Read The Collected Stories of Robert Silverberg, Volume 2: To the Dark Star: 1962-69 Page 8


  “They said you’d been killed,” she told him.

  “I escaped. How have you been, Beryl?”

  “You can see that. I’m taking the cure.”

  “Cure?”

  “I was a triline addict. Can’t you see? My eyes, my face? It melted me away. But it was peaceful. Like disconnecting your soul. Only it would have killed me, another year of it. Now I’m on the cure. They tapered me off last month. They’re building up my system with prosthetics. I’m full of plastic now. But I’ll live.”

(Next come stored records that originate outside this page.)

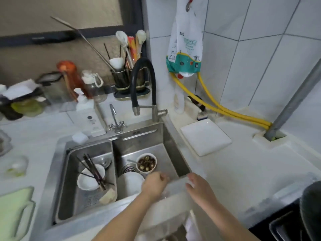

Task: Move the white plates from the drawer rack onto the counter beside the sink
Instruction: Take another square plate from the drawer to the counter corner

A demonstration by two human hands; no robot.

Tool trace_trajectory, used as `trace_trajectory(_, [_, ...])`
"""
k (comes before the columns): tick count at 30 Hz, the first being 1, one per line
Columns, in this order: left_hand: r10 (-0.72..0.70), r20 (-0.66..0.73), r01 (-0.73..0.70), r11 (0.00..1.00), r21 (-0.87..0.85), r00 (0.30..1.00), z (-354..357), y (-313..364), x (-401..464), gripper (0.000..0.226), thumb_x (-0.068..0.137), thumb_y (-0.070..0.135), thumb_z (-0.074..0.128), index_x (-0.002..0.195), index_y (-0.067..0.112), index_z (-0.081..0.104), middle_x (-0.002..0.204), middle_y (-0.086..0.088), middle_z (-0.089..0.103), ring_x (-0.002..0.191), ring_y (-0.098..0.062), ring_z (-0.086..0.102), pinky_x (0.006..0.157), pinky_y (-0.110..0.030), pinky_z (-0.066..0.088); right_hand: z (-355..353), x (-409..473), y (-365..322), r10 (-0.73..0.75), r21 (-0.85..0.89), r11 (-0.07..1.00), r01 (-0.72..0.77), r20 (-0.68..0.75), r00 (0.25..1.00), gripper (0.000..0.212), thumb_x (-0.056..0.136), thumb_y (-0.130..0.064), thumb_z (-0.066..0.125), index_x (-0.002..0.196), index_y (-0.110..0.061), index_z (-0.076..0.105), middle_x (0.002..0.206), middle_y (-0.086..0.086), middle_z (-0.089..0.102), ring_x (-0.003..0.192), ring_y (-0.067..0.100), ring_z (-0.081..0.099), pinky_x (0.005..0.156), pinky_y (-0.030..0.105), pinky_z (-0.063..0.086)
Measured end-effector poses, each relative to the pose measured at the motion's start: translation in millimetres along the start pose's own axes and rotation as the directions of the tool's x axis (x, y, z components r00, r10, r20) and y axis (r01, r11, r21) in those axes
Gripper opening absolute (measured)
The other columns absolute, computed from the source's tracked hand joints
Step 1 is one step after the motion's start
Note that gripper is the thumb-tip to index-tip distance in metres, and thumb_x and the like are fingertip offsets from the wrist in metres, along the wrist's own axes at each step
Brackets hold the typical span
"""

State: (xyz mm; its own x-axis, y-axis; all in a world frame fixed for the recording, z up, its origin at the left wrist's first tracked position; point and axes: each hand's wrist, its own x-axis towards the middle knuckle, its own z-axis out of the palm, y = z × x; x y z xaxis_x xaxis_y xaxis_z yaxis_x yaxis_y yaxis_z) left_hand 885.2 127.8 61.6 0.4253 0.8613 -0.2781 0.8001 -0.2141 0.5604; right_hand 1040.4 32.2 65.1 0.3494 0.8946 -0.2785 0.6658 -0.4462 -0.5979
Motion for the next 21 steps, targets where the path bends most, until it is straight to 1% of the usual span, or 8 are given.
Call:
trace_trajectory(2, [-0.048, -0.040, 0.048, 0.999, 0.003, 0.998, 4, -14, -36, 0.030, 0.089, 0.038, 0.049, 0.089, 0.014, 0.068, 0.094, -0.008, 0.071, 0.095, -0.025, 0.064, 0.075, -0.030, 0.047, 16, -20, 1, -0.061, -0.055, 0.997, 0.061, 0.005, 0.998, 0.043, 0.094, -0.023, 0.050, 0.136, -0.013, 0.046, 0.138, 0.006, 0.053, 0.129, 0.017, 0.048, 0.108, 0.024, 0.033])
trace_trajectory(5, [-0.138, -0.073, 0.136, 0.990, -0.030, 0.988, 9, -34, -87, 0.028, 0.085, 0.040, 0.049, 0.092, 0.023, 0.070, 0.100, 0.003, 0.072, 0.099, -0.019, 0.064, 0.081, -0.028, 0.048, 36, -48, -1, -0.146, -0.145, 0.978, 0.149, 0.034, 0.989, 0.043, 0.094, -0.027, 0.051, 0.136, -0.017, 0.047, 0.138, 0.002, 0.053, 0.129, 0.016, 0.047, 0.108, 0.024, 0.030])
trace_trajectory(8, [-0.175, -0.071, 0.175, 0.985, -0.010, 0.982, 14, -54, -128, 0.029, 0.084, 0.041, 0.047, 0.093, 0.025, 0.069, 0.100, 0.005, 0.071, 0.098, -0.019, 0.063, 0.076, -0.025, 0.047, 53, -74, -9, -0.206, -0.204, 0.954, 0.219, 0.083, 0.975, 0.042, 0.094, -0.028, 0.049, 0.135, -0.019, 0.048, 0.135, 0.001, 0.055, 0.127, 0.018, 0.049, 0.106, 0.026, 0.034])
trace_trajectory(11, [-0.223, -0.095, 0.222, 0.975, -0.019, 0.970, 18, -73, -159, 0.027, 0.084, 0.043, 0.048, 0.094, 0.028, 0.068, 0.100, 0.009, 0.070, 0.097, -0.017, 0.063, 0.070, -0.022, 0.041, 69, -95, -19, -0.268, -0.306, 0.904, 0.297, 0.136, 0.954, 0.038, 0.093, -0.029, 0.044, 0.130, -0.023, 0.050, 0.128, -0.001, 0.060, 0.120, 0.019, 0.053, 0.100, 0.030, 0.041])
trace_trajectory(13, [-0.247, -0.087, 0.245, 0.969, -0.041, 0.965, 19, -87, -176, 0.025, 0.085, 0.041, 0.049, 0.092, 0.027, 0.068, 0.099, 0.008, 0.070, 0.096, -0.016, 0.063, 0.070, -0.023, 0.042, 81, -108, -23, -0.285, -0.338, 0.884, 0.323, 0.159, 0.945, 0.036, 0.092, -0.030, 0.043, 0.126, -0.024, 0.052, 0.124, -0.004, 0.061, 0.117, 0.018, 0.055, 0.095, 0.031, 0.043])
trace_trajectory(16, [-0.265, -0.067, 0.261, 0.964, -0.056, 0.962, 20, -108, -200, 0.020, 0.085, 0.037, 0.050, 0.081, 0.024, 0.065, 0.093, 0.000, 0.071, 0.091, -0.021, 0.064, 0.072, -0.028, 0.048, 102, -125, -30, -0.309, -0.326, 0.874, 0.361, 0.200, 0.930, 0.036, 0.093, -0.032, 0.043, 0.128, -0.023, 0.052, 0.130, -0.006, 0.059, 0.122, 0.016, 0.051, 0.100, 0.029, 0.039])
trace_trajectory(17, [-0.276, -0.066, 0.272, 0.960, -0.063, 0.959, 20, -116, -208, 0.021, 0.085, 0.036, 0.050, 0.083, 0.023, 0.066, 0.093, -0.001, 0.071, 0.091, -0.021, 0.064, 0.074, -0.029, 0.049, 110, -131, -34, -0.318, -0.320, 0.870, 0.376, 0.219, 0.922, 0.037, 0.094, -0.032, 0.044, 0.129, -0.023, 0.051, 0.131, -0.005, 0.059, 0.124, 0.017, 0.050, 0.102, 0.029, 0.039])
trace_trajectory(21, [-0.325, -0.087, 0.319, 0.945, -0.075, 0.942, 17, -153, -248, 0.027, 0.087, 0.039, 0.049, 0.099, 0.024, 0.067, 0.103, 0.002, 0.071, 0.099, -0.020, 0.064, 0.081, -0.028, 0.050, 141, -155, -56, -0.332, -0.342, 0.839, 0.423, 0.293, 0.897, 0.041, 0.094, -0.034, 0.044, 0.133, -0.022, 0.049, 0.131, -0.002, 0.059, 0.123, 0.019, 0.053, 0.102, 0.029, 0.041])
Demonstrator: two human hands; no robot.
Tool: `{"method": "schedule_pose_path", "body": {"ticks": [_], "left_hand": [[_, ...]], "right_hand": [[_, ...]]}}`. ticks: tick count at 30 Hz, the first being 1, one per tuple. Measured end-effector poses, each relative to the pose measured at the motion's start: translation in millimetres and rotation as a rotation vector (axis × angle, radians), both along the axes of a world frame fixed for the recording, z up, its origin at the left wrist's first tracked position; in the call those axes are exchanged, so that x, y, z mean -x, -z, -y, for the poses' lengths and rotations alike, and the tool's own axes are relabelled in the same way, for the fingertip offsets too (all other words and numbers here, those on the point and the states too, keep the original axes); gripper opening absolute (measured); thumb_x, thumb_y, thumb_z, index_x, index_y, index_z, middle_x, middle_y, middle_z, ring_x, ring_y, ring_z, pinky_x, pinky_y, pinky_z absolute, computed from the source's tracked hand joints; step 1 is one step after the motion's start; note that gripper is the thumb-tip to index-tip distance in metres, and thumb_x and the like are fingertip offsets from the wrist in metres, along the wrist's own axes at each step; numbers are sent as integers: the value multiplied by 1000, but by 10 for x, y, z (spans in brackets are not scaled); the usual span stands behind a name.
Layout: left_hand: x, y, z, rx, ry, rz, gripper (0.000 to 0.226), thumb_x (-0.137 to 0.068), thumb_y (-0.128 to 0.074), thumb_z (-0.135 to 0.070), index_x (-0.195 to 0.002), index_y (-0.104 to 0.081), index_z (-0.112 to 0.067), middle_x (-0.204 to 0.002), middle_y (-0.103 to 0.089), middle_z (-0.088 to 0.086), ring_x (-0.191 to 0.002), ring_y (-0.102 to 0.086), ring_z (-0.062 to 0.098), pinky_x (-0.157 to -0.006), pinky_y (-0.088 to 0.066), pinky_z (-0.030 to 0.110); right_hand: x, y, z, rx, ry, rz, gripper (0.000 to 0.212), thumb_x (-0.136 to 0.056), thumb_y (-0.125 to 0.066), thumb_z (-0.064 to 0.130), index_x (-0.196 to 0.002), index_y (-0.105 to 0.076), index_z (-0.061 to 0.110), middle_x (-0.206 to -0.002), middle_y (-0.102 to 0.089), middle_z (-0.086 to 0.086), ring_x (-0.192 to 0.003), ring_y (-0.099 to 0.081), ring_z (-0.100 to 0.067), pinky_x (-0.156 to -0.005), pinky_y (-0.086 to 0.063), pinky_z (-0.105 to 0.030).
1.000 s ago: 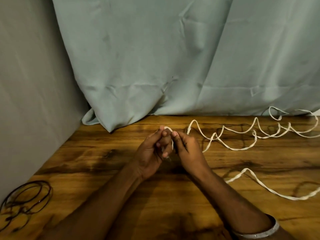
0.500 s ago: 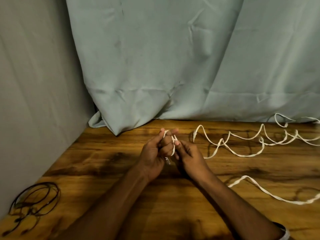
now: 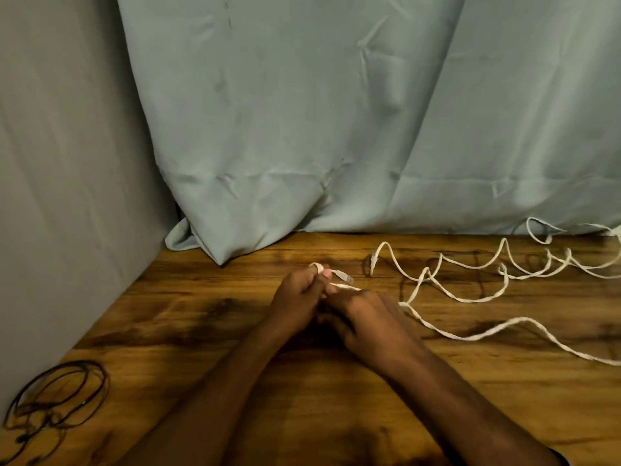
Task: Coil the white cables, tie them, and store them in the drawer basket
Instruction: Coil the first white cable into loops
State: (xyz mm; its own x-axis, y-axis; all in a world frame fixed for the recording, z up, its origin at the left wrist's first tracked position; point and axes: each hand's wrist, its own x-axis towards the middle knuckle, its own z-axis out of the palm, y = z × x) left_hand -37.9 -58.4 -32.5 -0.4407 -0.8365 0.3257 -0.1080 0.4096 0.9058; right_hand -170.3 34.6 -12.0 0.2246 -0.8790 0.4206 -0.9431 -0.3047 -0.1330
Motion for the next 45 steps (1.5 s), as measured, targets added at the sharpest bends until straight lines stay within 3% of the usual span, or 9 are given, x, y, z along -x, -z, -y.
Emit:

  “You’ve remarried?” Cassiday asked.

  “He split long ago. I’ve been alone five years. Just me and the triline. But now I’m off that stuff.” Beryl blinked laboriously. “You look so relaxed, Dick. But you always were. So calm, so sure of yourself. You’d never get yourself hooked on triline. Hold my hand, will you?”

  He touched the withered claw. He felt the warmth come from her, the need for love. Great throbbing waves came lalloping into him, low-frequency pulses of yearning that filtered through him and went booming onward to the watchers far away.

  “You once loved me,” Beryl said. “Then we were both silly. Love me again. Help me get back on my feet. I need your strength.”

  “Of course I’ll help you,” Cassiday said.

  He left her apartment and purchased three cubes of triline. Returning, he activated one of them and pressed it into Beryl’s hand. The green-and-milky eyes roiled in terror.

  “No,” she whimpered.

  The pain flooding from her shattered soul was exquisite in its intensity. Cassiday accepted the full flood of it. Then she clenched her fist, and the drug entered her metabolism, and she grew peaceful once more.

  Observe the next one:

  with a friend.

  The annunciator said, “Mr. Cassiday is here.”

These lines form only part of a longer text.